Fen kavramları; günlük yaşamda yer alan örneklerin öğrenme ortamlarında kullanılmaması nedeniyle, genellikle öğrencilerin anlamakta güçlük çektikleri derslerden biri olmuştur (Yiğit ve baş., 2002). Bilimsel kavramların anlaşılması; bu kavramların günlük olaylar içinde uygulanabilmesi ve öğrencilerin bu bilimsel kavramlarla günlük yaşam problemlerini çözebilmesi ile daha mümkündür. Öğrencilerin kültürel sınırlarının dışına çıkabilmesi fen öğrenmenin en önemli boyutlarından birisidir. Fen’in günlük yaşamla ilişkilendirilmesi halinde öğrenciler bilimsel gerçekler yoluyla günlük problemleri açıklayabilmektedirler.

Birçok fen eğitimcisi için günlük yaşamda bilimsel bilgileri kullanma amaçlarından birisi de motive edici bir değerinin olmasıdır. Araştırmalar fen eğitiminin daha çok bilimsel terimleri hatırlama ve yönergelere dayalı deneyleri yapmaya yönelik olduğunu, günlük yaşam ile bağlantı kurmaya yarayacak bilimsel düşünmenin öğretilmediğini belirtmektedir (Lebak, 2005).

Günlük yaşamla fen arasında bağlantı kurma hem araştırma hem de uygulamacılar çevresinde fen eğitimi derslerinde önemli bir konu olarak yer alır. Günümüzün en sık argümenti bilimle ilişki kurmanın bir yoludur. Günlük yaşamın fen derslerinde kullanımı öğrencilerin motivasyonu için önemli bir araçtır. Fen okuryazarlığı ile ilgili bazı tartışmalarda günlük yaşamın kullanımının bilimsel okuryazar toplumların eğitiminin bir yolu olduğu iddia edilmektedir (Andree, 2005).

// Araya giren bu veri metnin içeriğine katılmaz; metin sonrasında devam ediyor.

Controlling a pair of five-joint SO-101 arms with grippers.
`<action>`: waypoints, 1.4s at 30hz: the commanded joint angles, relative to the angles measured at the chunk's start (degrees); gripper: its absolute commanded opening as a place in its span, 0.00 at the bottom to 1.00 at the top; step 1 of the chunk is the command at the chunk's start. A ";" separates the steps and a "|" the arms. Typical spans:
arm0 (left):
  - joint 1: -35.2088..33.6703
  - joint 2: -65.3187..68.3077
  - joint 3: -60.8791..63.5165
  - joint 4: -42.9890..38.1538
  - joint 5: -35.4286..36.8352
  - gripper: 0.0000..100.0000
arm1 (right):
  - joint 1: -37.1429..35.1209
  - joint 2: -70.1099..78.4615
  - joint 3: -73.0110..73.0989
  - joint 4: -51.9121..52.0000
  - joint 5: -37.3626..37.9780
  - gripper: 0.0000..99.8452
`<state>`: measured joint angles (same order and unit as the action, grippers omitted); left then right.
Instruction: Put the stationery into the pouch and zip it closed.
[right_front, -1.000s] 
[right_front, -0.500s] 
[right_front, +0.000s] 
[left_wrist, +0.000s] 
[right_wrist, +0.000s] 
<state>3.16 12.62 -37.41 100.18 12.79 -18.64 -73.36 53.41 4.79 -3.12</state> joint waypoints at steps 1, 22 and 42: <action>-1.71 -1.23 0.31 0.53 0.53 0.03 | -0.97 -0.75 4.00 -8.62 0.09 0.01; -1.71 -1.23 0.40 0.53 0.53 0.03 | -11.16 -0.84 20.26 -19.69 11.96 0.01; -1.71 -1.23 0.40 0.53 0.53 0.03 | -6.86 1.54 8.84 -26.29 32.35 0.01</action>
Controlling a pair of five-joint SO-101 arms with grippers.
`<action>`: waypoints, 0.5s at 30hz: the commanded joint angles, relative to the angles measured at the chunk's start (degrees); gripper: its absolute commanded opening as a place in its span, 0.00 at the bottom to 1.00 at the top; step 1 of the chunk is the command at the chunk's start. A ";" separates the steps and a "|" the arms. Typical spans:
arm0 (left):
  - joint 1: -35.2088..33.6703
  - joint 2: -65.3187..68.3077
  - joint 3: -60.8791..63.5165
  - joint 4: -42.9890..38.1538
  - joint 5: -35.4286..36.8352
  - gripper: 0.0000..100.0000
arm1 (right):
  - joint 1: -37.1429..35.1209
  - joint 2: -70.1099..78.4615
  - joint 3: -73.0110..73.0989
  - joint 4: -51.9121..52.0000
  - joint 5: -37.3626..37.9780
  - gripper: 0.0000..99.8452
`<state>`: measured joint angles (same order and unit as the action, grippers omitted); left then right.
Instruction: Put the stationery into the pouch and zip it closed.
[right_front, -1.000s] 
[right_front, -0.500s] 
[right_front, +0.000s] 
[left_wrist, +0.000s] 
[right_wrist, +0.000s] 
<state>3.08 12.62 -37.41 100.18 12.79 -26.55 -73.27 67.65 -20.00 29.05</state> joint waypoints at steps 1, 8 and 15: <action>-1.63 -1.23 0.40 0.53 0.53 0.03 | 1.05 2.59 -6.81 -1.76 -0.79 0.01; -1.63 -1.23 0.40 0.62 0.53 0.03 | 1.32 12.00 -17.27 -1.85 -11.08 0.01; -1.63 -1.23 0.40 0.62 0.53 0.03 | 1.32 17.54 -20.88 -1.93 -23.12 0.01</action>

Öğretmenlerin görevi; öğrencilerin, okul ortamlarındaki bilim dünyasının gerçeklerini günlük yaşamlarında faydalanmak üzere öğrenmelerini teşvik etmektir. Bununla beraber bilimsel bilginin günlük yaşam sürecinde kullanımını destekleyecek bir süreç olarak da, öğretmenlerin yapması gereken öğrencilerin teknoloji kullanımı desteklemektir.

1.7.1. Problem Cümlesi

Fen bilgisi öğretmen adaylarının; edindikleri bilimsel bilgileri günlük yaşamlarıyla ilişkilendirebilme düzeyleri nedir? Bu süreci etkileyen faktörler nelerdir?

1.7.2. Alt Problemler

Araştırma problemine bağlı olarak araştırmada aşağıda sıralanan alt problemlere yanıt aranacaktır;

1. Fen Bilgisi öğretmen adaylarının fen okuryazarlığına ilişkin görüşleri nedir?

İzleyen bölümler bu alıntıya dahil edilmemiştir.